In March 1997 The Washington Post reported: “Hillary Clinton held up Uganda today as a ‘model of economic and social reform’ – even as she essentially ignored its reported involvement in neighbouring Zaire (now Democratic Republic of Congo, DRC) that threatens to destabilize the entire central African region.”
Which in fact it did; the following year began Africa’s “world war” when, in the span of some five years, an estimated four million people died in DRC from starvation, disease and war injuries. (Twelve years later Mrs Clinton was to see for herself some of the terrible after-effects in Goma, eastern DRC, when she visited a displaced persons’ camp where many women had been raped – and men too, though this was not reported at the time).
The 1997 Post report continues: “At the end of a two-week “goodwill mission to Africa”, she kept her emphasis on the positive as she toured (this lush capital city), Kampala, hailing Uganda’s progress in educating young girls, fighting AIDS and expanding work opportunities for women.”
With the homosexuality legislation on the table, however, the honeymoon is over; there will be no more accentuating the positive for the time being. In a 45-minute phone call to Museveni very recently Mrs Clinton made clear her own views, and those of the Obama administration, on the homosexual issue and why Uganda should toe the line, or else.
Had she forgotten that she was calling from the country that executed 52 people last year under its benighted capital punishment laws? Did she fail to recall that less than a year ago she visited China, which denies religious liberty, uses capital punishment more freely and has half a million people, including political prisoners, in forced labour camps — and never mentioned human rights to the Chinese Premier? Double standards, anyone?
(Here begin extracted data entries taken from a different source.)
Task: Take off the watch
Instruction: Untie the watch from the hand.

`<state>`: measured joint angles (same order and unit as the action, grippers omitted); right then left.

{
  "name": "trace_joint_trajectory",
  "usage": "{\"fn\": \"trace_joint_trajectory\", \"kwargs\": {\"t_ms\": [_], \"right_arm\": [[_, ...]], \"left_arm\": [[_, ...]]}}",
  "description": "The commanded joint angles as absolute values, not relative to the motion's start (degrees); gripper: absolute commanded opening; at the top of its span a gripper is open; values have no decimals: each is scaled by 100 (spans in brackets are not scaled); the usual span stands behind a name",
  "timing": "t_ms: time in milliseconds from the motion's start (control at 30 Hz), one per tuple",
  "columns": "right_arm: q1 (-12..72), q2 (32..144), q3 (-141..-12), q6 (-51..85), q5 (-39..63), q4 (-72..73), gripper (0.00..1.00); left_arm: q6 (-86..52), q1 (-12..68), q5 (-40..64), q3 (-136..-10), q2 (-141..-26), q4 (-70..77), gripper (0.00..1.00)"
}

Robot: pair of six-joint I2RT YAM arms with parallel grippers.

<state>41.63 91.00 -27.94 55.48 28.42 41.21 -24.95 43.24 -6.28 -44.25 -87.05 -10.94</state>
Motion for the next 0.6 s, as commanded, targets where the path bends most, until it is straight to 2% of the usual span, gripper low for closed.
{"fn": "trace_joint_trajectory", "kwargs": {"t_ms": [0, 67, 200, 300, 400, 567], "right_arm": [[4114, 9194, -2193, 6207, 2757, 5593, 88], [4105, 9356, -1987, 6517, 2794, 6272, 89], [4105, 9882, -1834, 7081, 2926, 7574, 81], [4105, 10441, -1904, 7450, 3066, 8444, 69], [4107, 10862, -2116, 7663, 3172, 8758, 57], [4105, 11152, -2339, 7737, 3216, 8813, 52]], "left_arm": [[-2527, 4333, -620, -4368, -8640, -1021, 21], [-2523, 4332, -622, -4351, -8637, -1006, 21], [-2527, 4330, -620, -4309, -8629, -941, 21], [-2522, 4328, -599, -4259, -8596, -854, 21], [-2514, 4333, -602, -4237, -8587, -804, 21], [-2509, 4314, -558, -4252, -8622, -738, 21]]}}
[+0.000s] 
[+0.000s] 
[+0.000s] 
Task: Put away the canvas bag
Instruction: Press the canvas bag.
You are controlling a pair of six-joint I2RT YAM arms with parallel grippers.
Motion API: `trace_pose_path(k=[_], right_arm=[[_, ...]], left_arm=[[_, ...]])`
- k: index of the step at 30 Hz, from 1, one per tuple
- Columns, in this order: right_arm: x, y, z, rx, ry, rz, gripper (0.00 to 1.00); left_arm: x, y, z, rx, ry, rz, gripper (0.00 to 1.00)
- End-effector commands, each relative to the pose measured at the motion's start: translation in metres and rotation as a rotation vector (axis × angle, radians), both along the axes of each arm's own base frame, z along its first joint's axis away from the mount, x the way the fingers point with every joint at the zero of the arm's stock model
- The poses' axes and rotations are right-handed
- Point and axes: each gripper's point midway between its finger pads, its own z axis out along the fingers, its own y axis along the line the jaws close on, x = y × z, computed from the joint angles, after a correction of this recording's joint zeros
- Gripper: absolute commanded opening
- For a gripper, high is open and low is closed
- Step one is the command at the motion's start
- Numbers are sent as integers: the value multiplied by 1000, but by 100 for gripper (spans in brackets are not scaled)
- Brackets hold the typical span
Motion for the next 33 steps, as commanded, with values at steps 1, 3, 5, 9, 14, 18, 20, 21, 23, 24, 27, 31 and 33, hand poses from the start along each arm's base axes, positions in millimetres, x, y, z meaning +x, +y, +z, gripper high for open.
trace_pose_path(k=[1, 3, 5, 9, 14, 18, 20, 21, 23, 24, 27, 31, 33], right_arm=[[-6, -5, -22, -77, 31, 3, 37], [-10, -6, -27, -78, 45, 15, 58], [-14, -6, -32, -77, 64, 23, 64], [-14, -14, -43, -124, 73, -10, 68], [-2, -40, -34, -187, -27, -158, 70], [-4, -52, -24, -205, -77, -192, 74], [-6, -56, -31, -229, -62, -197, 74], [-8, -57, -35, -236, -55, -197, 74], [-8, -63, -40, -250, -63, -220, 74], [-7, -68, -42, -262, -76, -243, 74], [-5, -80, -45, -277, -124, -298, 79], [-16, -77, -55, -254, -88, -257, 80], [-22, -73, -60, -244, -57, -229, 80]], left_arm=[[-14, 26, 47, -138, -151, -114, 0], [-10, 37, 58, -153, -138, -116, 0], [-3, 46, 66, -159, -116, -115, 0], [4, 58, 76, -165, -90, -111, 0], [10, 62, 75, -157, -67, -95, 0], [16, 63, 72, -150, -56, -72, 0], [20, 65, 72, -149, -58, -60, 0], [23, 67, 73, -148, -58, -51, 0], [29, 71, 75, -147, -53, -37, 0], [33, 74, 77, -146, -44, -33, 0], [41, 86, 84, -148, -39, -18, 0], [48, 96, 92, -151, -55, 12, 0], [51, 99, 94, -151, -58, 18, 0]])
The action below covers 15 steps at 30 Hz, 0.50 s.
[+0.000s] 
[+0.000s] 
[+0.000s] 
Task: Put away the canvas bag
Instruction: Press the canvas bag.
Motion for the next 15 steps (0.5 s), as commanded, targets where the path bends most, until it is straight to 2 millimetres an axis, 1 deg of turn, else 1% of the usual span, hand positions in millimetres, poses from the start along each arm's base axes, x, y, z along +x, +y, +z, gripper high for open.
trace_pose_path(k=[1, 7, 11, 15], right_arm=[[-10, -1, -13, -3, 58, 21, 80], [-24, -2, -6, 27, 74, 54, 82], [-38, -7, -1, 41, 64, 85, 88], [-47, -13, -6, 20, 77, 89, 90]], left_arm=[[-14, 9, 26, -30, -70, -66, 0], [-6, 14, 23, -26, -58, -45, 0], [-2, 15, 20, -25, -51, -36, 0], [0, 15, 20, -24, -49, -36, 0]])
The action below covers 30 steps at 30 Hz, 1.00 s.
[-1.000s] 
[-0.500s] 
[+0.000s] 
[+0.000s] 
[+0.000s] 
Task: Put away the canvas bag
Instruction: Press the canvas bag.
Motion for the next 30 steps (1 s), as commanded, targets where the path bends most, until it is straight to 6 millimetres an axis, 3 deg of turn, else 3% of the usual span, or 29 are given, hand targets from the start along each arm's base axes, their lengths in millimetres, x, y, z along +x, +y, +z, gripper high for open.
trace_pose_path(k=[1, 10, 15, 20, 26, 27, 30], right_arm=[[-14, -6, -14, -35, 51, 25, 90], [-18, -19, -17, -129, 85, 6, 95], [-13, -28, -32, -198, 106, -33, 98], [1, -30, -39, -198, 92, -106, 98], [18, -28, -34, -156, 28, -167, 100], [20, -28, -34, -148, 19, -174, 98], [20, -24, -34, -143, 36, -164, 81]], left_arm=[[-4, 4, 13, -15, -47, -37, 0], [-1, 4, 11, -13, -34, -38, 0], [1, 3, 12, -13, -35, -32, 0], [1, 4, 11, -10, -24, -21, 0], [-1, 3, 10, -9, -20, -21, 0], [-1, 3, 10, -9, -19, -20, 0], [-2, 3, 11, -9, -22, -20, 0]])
Intervention in the affairs of other nations is sometimes necessary and often welcome. The impressive response to the Haiti earthquake catastrophe by the US and other nations, rich and poor, is a prime example. This is the kind of intervention the countries of the “economic South”, like Haiti, need, expect and appreciate because of their poor infrastructure and low living standards. Why they are like that is another matter. For now, the hospital ships and sniffer-dogs are what is needed.
It is a different story, however, when the West interferes in the deeply-rooted cultural values of developing countries, as is happening in the case of Uganda’s debate on homosexuality. The media onslaught and political arm-twisting are seen as unjustified invasions of privacy and strongly resented. The colonial presence here was mild, compared to Kenya, Zimbabwe and South Africa, and Ugandans clung to their culture as a way of resisting new values, since their own, with exceptions like witchcraft, were serving them pretty well.
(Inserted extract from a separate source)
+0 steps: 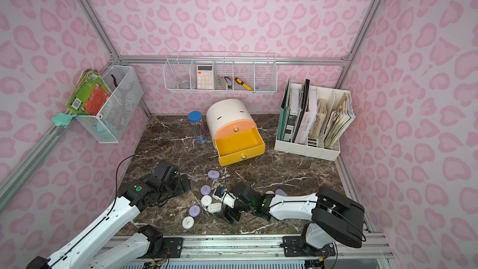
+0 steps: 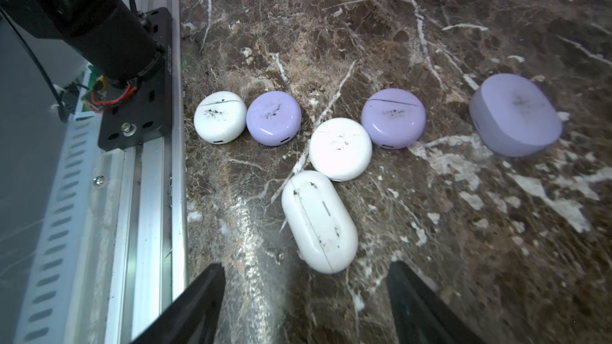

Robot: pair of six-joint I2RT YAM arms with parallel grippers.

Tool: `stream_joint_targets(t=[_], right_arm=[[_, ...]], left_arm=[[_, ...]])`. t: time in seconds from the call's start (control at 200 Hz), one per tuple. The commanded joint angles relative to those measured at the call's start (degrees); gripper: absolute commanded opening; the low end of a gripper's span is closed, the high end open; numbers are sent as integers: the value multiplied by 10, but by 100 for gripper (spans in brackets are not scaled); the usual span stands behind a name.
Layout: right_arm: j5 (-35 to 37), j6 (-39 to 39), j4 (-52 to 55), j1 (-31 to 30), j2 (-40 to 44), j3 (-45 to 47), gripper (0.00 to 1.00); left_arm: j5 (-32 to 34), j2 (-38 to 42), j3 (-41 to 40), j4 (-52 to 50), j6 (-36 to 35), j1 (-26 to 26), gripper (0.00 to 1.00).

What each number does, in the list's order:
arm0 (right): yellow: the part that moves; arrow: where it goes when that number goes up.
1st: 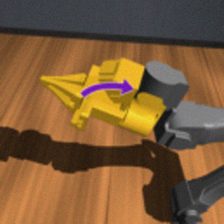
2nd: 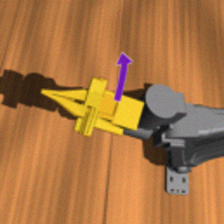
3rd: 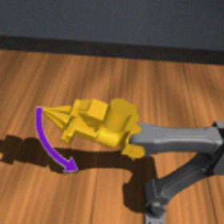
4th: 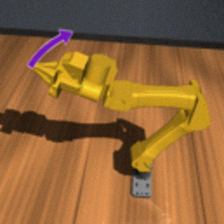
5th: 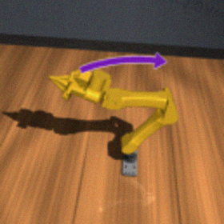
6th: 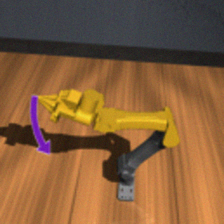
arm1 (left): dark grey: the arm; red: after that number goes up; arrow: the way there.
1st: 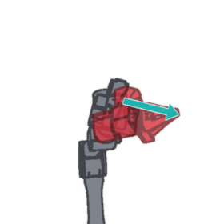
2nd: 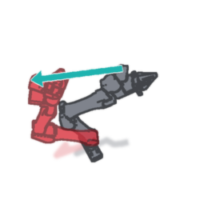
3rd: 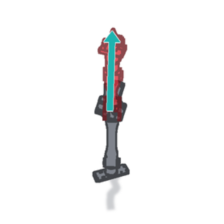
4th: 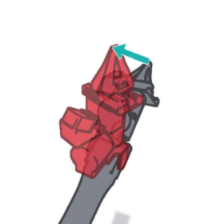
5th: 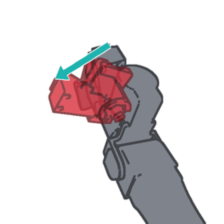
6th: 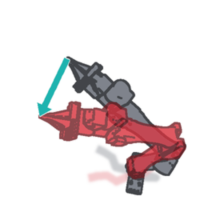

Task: Put the bluetooth earphones in the drawer according to color
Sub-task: Pick up the Bluetooth earphone from the center of the board.

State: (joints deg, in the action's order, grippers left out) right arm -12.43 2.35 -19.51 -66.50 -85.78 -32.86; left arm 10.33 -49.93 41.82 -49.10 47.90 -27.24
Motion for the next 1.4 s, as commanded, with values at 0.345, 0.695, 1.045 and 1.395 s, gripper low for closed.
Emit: stream_joint_targets(t=[0.345,0.695,1.045,1.395], right_arm=[[67,-61,23,-15,-129,-84,89],[105,-21,30,-13,-140,-90,69],[93,27,-4,-13,-131,-76,47],[35,79,-32,52,-22,-35,32]], left_arm=[[14,15,-23,-8,12,11,99],[9,7,-26,8,11,13,99],[6,0,-22,12,10,15,99],[16,3,-20,13,14,14,99]])
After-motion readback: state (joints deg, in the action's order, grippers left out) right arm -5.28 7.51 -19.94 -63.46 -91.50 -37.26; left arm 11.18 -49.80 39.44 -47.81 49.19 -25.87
The African dislike of homosexuality has its explanation. This behaviour is contrary to openness to life; it is sterile, infertile. It fractures the link with the ancestors. Ugandans also remember why their 30 Catholic and Anglican martyrs died in 1886: for resisting the homosexual advances — totally exceptional, given the cultural circumstances — of the king, the Kabaka, a demi-god with power over the lives of his subjects. And they don’t want to forget that.
A further, less-publicised, instance of US and UN interference occurred the previous week, when Ms Clinton announced in Washington that the US would engage in a massive funding push over the next five years to promote “reproductive health care and family planning as a “basic right” around the world. She had previously stated for the record that this includes abortion.
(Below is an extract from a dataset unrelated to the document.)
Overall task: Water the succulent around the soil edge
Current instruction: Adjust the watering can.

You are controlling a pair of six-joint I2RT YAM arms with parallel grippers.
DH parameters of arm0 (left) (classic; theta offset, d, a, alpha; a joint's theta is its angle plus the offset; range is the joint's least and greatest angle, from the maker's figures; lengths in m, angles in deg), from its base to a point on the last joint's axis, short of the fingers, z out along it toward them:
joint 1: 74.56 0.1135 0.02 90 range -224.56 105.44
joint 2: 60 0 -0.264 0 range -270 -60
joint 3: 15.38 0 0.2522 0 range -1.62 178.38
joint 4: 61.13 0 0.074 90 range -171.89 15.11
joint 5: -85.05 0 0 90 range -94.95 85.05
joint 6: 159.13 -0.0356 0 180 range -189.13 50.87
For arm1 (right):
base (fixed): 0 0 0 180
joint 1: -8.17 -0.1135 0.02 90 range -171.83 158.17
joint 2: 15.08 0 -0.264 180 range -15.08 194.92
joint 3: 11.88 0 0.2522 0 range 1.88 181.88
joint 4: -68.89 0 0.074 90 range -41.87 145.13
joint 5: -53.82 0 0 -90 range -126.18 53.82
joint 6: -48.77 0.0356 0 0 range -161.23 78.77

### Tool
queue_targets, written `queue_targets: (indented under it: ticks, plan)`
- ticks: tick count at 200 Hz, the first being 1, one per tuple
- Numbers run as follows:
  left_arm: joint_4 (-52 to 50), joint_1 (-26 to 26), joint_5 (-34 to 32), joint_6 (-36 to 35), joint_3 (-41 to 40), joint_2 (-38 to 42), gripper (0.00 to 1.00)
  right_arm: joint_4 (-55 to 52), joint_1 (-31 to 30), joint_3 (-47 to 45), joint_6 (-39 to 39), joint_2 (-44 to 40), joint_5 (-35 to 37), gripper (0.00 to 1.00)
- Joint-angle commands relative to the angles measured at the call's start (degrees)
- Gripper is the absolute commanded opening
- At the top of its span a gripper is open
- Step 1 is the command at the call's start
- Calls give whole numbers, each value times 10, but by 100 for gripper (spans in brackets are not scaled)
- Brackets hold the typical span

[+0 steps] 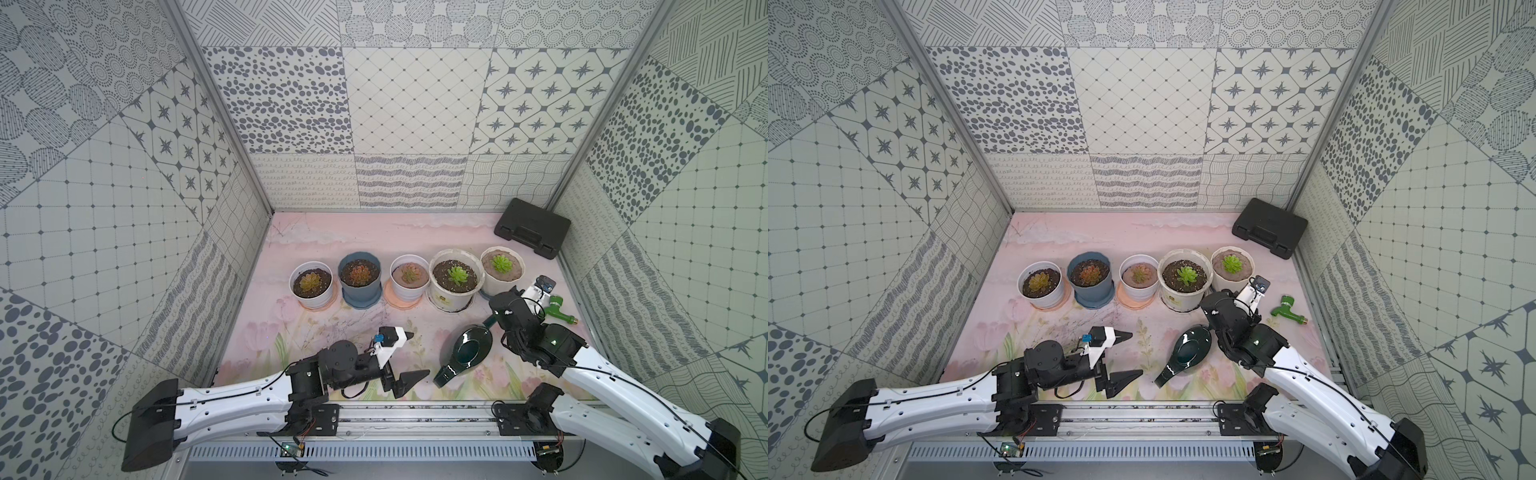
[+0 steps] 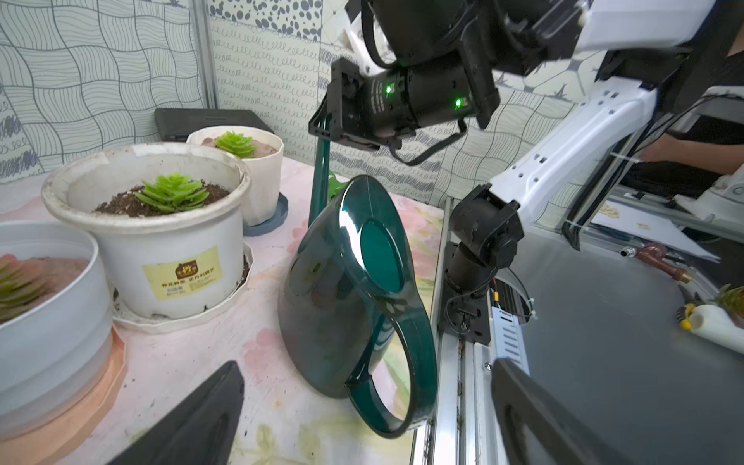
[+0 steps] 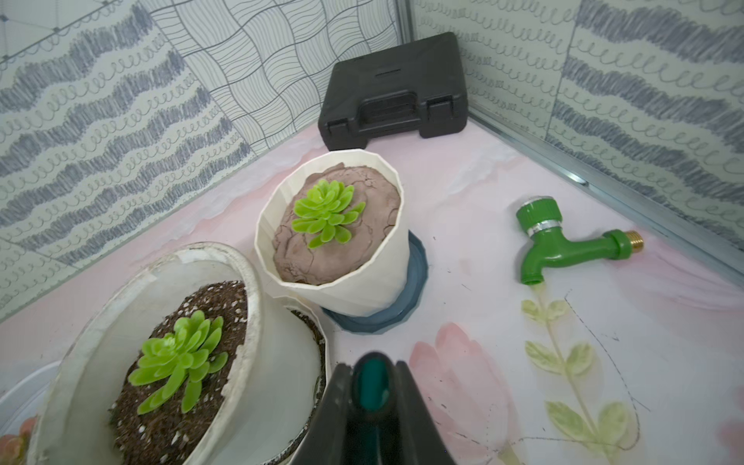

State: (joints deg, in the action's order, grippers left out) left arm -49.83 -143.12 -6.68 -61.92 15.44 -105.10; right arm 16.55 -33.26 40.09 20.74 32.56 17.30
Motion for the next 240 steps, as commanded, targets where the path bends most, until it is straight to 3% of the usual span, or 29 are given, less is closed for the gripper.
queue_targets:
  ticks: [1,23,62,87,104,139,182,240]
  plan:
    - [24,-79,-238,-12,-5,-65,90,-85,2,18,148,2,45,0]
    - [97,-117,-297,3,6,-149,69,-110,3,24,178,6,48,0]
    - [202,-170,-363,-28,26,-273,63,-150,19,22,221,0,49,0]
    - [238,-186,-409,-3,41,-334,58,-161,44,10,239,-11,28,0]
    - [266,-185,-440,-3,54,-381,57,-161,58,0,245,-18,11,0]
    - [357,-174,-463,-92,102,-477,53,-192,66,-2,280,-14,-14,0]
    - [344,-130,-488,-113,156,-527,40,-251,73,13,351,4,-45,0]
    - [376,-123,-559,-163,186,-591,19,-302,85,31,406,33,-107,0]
The plan means siphoning off funds currently directed towards fighting HIV/AIDS, tuberculosis and malaria, the real killers in Africa. In 2007, Museveni was one of the African presidents who refused to sign the Maputo Protocol, one purpose of which was to push the legalization of abortion throughout Africa.
Who can blame Africans for wanting to keep out this new kind of cultural, economic and social imperialism, especially when it smells of double standards, and fails to address real needs?
Martyn Drakard writes from Kampala, the Ugandan capital.